**What is expected**
Here the job is to transcribe the data verbatim while leaving each picture out.

**Source data**
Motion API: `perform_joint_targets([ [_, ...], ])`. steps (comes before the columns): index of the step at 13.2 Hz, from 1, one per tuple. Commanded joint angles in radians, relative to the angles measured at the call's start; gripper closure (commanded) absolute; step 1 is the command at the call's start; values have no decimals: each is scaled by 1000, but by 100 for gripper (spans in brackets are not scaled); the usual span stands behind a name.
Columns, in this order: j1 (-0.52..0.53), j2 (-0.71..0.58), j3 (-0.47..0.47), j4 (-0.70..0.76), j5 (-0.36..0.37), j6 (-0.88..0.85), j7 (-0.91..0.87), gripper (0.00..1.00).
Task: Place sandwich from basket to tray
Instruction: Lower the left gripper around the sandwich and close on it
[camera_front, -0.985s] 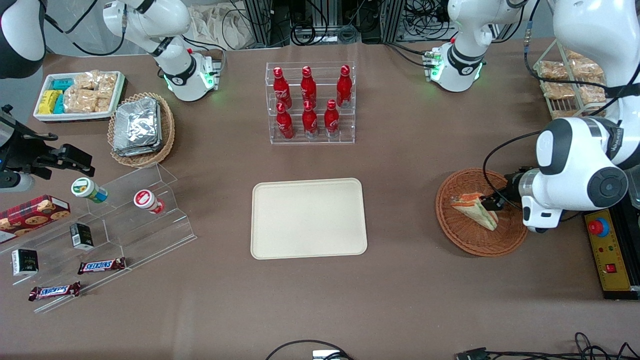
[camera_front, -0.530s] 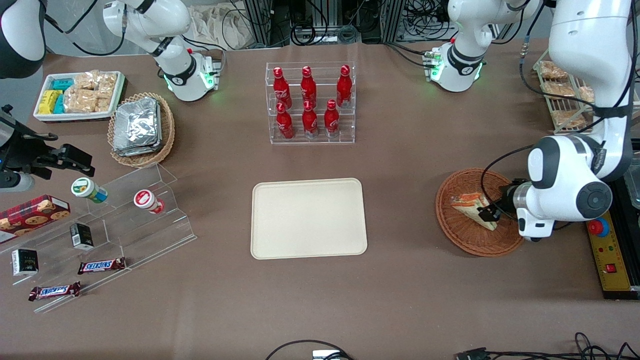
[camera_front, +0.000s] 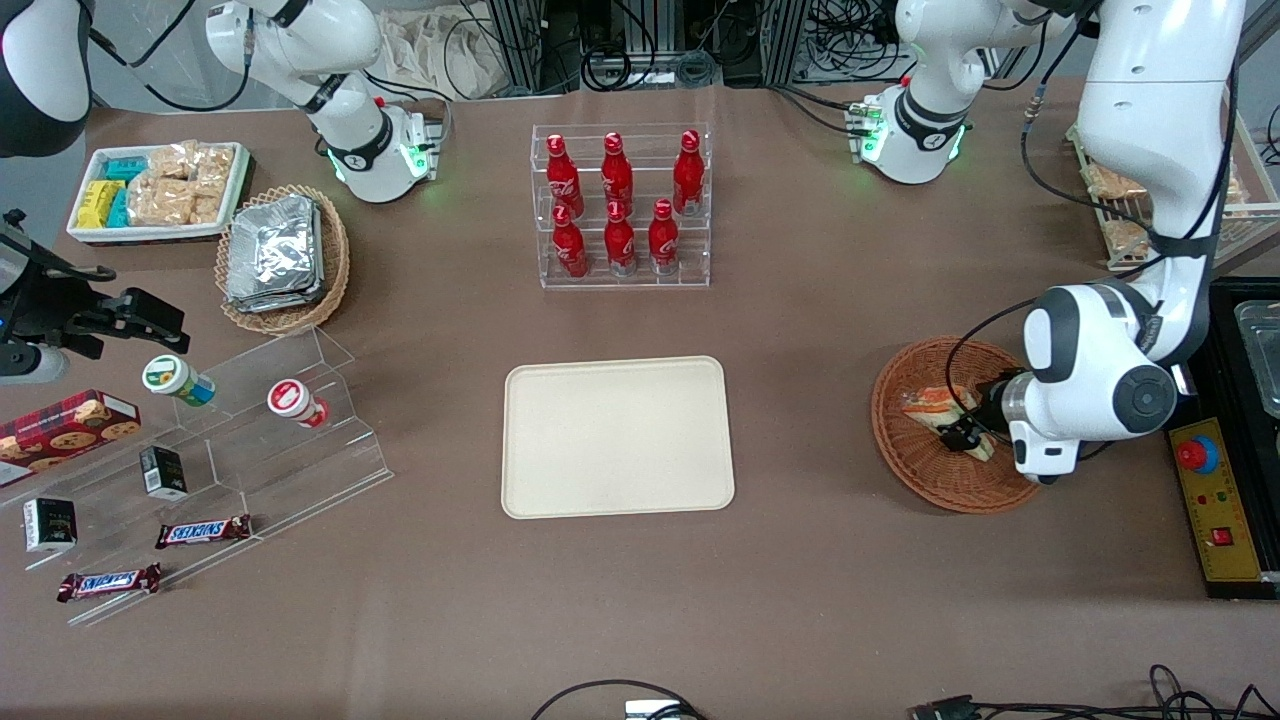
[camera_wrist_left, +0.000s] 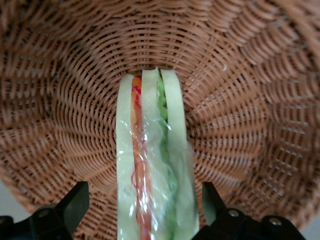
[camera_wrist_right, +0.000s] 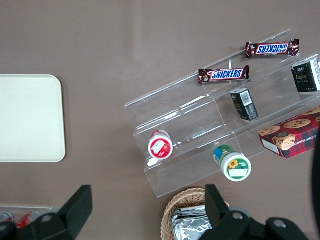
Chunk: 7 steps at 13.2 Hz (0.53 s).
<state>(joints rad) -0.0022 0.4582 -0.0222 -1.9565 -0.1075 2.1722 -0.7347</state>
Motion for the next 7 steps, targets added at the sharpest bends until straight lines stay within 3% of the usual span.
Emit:
perform_joint_targets([
  [1,1,-10,-2,-50,-17,64,-9,6],
  [3,1,-15,-4,-48,-15,63,4,63],
  [4,1,-21,-8,-45,-15,63,6,81],
  [5,-4,-32,-15,-39,-15,57,6,90],
  [7,-13,-67,-24,-29,-12,44,12,95],
])
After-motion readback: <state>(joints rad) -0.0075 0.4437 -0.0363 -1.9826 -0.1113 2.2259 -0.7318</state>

**Answer box**
Motion API: `perform_joint_targets([ [_, ...], ])`. steps (comes before the columns): index of the step at 13.2 Hz, from 1, one per tuple. Commanded joint angles in radians, relative to the angles measured at the call's start; gripper closure (commanded) absolute; step 1 is the command at the call's start; values have no decimals: each is scaled by 1000, but by 100 for gripper (spans in brackets are not scaled); the usual span stands behind a name.
Columns, in this order: j1 (-0.52..0.53), j2 (-0.71..0.58), j3 (-0.47..0.47), j4 (-0.70..0.76), j5 (-0.36..0.37), j6 (-0.88..0.85), j7 (-0.91..0.87), gripper (0.00..1.00).
Task: Place sandwich from basket to tray
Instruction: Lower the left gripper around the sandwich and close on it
[camera_front, -0.985s] 
[camera_front, -0.530s] 
[camera_front, +0.000s] 
[camera_wrist_left, +0.000s] 
[camera_wrist_right, +0.000s] 
Chunk: 7 steps at 13.2 Hz (0.53 s).
<state>(joints rad) -0.0022 0.4582 -0.0222 -1.9565 -0.1075 2.1722 -0.7347</state>
Motion for the next 7 steps, targets added at the sharpest bends until straight lines stay within 3% of the usual span.
Emit:
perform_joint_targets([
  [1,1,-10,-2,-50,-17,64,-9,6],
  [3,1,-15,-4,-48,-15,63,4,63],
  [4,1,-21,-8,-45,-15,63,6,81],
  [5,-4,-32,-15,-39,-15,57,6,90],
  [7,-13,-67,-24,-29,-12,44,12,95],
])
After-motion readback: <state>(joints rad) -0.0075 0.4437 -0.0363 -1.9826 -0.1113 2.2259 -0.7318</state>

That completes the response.